Вокруг поднимались солдаты…, - серые от грязи, угрюмые, злые.
- А я все следил за тобой, боялся, что ты опять, как неделю назад, начнешь стрелять по ним из винтаря!
- Нет..., теперь я стал умней, - только и осталось сказать Нелюдову, удивившемуся той «былой» отваге, что ему довелось показать в ином, неведомом для него измерении.
- Вот, и славно!  А то, в прошлый раз мне от твоего геройства аж стыдно стало…, будто варенье у тетки украл…
Федор поднял отлетевшую в грязь шапку и, отряхнув, подал ее Нелюдову.
…- Да-а, теперь начнется! Не таков германец, чтоб просто так бомбы класть... – сказал Федор, отирая от земли винтовку. Его привычные к плугу руки также ловко держали и оружие, и, глядя на них, Нелюдов подумал, что как раз этими руками и была выиграна та ужасная гражданская война, что вскоре расползется по его стране, подобно моровой язве, стерев с лица земли Россию Пушкина, Гоголя и Достоевского.
- Да, теперь начнется..., - повторил Нелюдов, который отчего-то был совершенно уверен в правоте Федора, словно «позаимствовав» опыт у того Нелюдова, что болтался по этим лесам, пока он в раздумье мерил шагами углы своей одиночной камеры.

7
И вскоре, действительно, началось. Не успел их полк выстроиться в походный порядок, как по рядам пронеслась весть о вернувшемся дозоре, и о том, что на хвосте у них по-прежнему сидит неугомонный Макензен, и что на этот раз им опять не миновать сражения.
- Ну, дядька, видно, не выйти нам отсюда живыми! – сказал Федор, провожая глазами группу кавалеристов на уставших от долгой скачки лошадях.
- Ничего, выйдем! – с неизвестно откуда взявшейся уверенностью сказал Нелюдов. – Выйдем, Федор!
Не прошло и часа, как они попали в жестокий переплет. Никогда прежде не воевавшему Нелюдову показалось, будто бы на них свалилась сразу вся германская армия, потому, что шипастые каски виднелись повсюду, куда только ни доставал взгляд. Их серые шинели, то сливались со стволами деревьев, то вдруг вырастали из ниоткуда, в каких-нибудь десятках шагов от того места, где держала оборону их усталая рота.
Нелюдов оказался неплохим стрелком; он мог бы поклясться, что только за время отражения первой атаки ему удалось свалить троих солдат. Что было с ними дальше, он уже не видел; в первое время он вообще пребывал в каком-то бессознательном состоянии, но при этом четко помнил, сколько патронов оставалось в его магазине, и когда его нужно было перезарядить. Еще он чувствовал острый запах какой-то лесной ягоды, похожий на запах лимонада из далекого детства.

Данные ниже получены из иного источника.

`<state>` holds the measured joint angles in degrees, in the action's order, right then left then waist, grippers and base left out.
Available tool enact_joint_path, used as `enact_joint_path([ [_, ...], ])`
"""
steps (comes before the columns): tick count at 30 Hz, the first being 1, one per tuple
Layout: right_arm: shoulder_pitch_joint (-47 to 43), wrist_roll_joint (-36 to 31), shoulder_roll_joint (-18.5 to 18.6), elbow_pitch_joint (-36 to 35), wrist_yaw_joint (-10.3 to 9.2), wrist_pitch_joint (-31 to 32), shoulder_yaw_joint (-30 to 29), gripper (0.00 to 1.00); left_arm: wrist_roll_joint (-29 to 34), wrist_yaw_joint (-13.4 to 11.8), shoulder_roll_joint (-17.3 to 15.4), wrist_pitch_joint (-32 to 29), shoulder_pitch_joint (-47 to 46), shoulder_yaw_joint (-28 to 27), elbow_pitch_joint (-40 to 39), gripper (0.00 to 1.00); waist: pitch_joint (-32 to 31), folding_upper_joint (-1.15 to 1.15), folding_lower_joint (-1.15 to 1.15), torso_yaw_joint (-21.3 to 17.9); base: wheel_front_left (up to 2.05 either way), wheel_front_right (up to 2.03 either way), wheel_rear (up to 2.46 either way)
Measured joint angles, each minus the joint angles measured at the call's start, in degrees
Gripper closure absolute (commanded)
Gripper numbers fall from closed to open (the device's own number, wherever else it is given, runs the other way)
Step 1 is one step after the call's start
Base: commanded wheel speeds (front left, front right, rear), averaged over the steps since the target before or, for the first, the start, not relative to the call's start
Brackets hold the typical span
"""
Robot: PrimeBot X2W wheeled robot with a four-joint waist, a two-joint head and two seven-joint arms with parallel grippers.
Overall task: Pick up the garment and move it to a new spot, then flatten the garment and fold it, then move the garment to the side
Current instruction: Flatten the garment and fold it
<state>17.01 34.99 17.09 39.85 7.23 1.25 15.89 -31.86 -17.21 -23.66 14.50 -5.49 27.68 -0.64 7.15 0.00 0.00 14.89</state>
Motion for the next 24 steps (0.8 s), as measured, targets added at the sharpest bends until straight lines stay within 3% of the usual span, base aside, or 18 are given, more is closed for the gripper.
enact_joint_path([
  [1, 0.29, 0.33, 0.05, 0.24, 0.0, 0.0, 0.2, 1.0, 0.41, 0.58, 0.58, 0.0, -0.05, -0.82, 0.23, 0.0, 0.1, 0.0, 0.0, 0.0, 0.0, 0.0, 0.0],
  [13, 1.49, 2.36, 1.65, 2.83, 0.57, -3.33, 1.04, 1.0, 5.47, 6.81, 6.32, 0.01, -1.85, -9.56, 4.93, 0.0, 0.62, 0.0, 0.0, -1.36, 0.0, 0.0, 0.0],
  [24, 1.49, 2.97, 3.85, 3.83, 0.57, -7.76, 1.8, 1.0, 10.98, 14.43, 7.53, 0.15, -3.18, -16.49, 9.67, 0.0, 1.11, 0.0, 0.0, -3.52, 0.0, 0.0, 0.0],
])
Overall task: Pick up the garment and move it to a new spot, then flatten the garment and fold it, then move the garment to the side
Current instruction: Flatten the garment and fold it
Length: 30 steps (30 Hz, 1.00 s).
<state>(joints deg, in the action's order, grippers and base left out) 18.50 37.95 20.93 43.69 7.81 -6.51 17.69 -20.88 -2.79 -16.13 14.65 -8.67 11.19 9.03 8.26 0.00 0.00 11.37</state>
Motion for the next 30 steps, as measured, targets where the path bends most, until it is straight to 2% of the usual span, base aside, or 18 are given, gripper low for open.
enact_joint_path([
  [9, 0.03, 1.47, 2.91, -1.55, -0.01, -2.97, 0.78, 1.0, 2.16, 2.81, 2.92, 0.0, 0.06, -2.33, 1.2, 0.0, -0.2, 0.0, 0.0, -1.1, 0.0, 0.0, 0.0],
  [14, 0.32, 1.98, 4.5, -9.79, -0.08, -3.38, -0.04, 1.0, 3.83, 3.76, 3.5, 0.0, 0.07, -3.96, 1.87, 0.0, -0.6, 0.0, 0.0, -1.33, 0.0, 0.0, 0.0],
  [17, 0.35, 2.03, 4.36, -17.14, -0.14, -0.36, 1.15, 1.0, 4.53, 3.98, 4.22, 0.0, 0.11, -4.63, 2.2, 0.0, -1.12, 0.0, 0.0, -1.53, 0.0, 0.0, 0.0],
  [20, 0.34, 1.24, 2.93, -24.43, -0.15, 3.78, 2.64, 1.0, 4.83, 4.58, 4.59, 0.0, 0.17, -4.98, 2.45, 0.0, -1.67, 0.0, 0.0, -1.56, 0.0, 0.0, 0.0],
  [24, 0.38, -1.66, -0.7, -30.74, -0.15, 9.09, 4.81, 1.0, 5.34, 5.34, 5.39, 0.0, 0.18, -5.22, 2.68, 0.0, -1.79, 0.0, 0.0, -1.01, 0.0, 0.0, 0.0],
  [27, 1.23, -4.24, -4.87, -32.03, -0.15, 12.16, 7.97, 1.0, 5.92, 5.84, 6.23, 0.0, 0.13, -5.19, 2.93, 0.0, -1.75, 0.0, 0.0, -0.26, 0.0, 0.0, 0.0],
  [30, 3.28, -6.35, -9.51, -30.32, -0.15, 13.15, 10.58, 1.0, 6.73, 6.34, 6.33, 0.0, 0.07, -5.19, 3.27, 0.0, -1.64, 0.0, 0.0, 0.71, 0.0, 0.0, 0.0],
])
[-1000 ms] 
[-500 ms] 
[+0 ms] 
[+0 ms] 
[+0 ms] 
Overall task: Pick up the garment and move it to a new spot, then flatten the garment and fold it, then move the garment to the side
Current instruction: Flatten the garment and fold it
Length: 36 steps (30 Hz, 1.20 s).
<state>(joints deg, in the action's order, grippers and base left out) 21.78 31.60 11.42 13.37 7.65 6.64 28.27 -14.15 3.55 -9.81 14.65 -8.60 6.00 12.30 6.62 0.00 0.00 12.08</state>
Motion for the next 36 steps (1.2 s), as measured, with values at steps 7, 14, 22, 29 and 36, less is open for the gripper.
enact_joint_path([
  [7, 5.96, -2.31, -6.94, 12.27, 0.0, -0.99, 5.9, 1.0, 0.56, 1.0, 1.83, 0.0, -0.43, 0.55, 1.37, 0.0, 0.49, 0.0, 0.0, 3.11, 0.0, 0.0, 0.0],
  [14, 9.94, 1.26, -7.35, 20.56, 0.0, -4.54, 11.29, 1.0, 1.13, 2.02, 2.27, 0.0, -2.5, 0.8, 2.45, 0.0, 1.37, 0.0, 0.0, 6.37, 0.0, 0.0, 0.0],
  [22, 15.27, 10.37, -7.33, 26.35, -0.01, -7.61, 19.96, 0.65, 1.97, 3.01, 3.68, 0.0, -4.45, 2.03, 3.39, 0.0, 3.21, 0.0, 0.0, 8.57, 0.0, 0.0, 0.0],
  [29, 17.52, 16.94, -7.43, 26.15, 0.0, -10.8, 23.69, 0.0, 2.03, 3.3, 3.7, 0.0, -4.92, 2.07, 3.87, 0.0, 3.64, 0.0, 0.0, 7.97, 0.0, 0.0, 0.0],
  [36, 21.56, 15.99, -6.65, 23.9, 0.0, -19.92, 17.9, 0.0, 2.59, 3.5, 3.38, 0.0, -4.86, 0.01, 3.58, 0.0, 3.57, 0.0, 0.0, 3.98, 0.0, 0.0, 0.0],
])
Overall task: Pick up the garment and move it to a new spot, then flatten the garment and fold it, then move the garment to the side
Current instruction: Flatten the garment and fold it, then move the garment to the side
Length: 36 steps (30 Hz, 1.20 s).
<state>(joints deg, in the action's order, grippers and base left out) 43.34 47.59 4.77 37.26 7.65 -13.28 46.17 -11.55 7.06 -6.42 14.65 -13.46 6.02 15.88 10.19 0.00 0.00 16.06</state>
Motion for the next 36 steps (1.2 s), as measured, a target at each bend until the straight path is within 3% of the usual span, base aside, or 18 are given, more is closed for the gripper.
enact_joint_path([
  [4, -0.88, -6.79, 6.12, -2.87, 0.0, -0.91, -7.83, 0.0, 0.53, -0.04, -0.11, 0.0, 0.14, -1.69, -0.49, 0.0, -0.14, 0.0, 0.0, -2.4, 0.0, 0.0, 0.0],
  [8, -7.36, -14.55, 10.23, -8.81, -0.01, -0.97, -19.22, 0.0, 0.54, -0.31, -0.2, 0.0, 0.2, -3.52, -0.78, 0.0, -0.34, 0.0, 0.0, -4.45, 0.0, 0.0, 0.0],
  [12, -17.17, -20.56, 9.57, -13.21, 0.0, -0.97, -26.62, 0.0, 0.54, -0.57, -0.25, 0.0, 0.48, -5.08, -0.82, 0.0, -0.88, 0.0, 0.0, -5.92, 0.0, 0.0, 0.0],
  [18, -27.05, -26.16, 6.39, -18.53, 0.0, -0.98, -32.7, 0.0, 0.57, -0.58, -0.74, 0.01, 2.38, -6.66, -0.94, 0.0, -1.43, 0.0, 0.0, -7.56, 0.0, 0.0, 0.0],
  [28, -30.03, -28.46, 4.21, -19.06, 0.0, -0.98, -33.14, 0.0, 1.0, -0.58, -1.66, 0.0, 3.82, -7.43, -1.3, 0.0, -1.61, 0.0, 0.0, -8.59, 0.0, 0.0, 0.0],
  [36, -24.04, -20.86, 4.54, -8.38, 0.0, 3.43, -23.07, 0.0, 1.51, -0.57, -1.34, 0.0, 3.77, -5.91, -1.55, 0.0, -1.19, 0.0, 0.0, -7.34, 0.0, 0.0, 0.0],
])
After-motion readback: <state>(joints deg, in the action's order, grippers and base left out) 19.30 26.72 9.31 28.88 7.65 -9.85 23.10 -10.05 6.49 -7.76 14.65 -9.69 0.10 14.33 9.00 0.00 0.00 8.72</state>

А потом, когда отлетевшая рикошетом щепка рассекла ему губу, запах этот перемешался со вкусом крови, накатывая на него волнами тошноты.

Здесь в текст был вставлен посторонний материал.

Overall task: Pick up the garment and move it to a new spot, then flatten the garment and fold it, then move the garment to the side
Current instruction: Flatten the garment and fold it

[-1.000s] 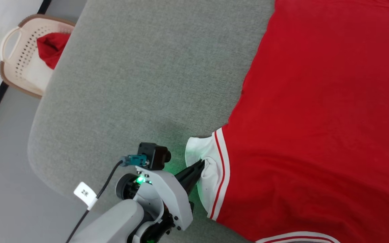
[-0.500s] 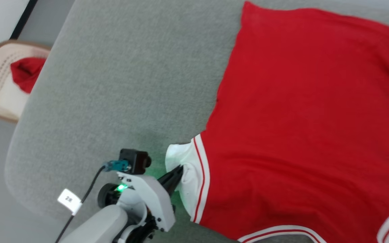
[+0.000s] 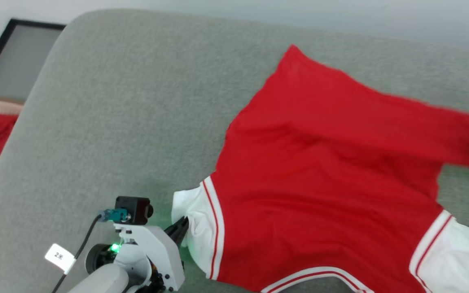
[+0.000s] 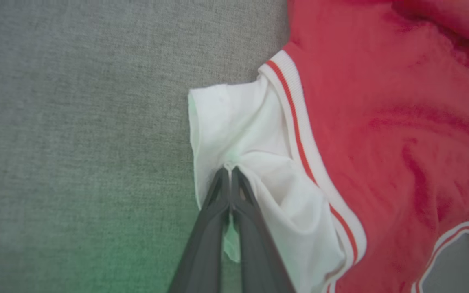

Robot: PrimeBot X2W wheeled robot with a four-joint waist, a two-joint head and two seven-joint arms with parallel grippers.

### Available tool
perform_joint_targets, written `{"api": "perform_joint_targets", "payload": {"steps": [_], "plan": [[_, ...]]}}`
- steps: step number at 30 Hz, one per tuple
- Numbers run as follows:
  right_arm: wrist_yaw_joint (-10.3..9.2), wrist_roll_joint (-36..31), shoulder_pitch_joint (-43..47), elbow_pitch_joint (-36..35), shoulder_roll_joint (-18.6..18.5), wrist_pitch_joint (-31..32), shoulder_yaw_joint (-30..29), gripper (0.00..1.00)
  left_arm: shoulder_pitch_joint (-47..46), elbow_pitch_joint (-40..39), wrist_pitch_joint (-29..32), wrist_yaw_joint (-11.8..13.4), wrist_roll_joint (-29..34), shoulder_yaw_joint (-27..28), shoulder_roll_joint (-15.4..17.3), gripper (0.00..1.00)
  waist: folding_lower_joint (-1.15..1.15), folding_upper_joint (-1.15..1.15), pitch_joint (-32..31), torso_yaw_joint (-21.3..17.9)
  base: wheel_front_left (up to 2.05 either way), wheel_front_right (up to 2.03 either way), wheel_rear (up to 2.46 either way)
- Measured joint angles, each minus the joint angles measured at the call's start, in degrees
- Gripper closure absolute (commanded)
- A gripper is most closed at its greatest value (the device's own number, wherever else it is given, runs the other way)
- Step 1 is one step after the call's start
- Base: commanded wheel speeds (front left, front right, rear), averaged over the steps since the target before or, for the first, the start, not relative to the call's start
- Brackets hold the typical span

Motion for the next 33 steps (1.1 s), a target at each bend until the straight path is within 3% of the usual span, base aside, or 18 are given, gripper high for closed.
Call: {"api": "perform_joint_targets", "payload": {"steps": [10, 16, 20, 21, 22, 23, 33], "plan": [[0.0, -1.9, 22.55, -13.94, 7.88, 2.85, -13.39, 1.0, 1.76, -2.7, 0.86, 1.88, -0.43, 0.27, 1.91, 1.0, 0.0, 0.0, -3.15, -3.55, 0.0, 0.0, 0.0], [0.0, -4.25, 27.75, -16.25, 12.14, 1.85, -15.37, 1.0, 2.08, -3.78, 0.94, 2.25, -0.48, 0.36, 2.52, 1.0, 0.0, 0.0, -3.24, -4.6, 0.0, 0.0, 0.0], [0.0, -5.58, 28.46, -15.67, 13.0, -0.02, -14.68, 1.0, 2.08, -3.96, 1.12, 2.4, -0.49, 0.4, 2.77, 1.0, 0.0, 0.0, -3.09, -5.06, 0.0, 0.0, 0.0], [0.0, -5.93, 28.53, -15.41, 12.94, -0.43, -14.13, 0.75, 2.08, -3.99, 1.19, 2.41, -0.51, 0.38, 2.78, 1.0, 0.0, 0.0, -3.04, -5.15, 0.0, 0.0, 0.0], [0.0, -6.59, 28.49, -15.41, 12.74, -1.43, -13.5, 0.25, 2.08, -4.04, 1.2, 2.41, -0.51, 0.38, 2.78, 1.0, 0.0, 0.0, -2.98, -5.23, 0.0, 0.0, 0.0], [0.0, -6.92, 28.36, -15.34, 12.5, -2.13, -13.1, 0.0, 2.08, -4.08, 1.25, 2.42, -0.51, 0.41, 2.79, 1.0, 0.0, 0.0, -2.94, -5.34, 0.0, 0.0, 0.0], [0.0, -6.68, 28.24, -20.3, 8.49, -7.68, -10.6, 0.0, 2.25, -4.26, 1.15, 2.76, -0.52, 0.49, 3.04, 1.0, 0.0, 0.0, -3.23, -6.27, 0.0, 0.0, 0.0]]}}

Все это было дико и нелепо: человек, родившийся, далеко после Второй великой войны, теперь участвовал в Первой, вырывая у смерти каждую секунду своего существования. Эта мысль была третьей, засевшей в его сознании силой, - все остальное покинуло его так, как покидают умирающего, некогда важные, а теперь бесполезные внешние чувства и раздражители.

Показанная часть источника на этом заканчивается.